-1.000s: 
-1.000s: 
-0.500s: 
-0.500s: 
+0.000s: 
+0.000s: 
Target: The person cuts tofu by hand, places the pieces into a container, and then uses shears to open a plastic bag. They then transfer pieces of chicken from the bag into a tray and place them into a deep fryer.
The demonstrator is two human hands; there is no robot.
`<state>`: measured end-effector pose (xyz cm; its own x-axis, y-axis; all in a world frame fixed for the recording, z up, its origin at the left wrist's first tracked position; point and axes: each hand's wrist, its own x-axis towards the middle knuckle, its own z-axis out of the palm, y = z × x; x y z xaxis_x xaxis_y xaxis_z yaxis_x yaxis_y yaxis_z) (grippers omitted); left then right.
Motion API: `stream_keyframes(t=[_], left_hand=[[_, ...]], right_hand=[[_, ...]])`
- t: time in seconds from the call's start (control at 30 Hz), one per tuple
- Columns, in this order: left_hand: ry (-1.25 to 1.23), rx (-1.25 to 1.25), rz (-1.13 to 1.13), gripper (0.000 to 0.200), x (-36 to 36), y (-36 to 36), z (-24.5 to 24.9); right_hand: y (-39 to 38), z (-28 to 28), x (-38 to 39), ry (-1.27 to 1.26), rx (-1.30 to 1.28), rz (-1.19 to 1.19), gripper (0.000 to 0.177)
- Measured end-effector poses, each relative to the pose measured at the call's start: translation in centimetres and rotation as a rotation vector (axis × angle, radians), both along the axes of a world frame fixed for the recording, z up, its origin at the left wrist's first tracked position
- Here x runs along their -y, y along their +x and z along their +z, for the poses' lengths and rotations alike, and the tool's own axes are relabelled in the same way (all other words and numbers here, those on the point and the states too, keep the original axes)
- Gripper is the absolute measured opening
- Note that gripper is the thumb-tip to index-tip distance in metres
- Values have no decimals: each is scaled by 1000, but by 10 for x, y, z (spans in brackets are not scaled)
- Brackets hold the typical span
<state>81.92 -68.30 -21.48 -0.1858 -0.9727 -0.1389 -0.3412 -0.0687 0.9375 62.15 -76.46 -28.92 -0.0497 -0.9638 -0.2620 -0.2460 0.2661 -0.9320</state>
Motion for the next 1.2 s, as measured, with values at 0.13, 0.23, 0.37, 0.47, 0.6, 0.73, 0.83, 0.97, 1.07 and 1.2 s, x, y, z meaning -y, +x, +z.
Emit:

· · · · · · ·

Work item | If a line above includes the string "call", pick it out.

Solution to the exercise |
- t: time in seconds from the call's start (control at 30 Hz), one per tuple
- Measured end-effector poses, each relative to the pose measured at the call's start: translation in centimetres and rotation as a rotation vector (axis × angle, radians), both along the axes of a world frame fixed for the recording, z up, its origin at the left wrist's first tracked position

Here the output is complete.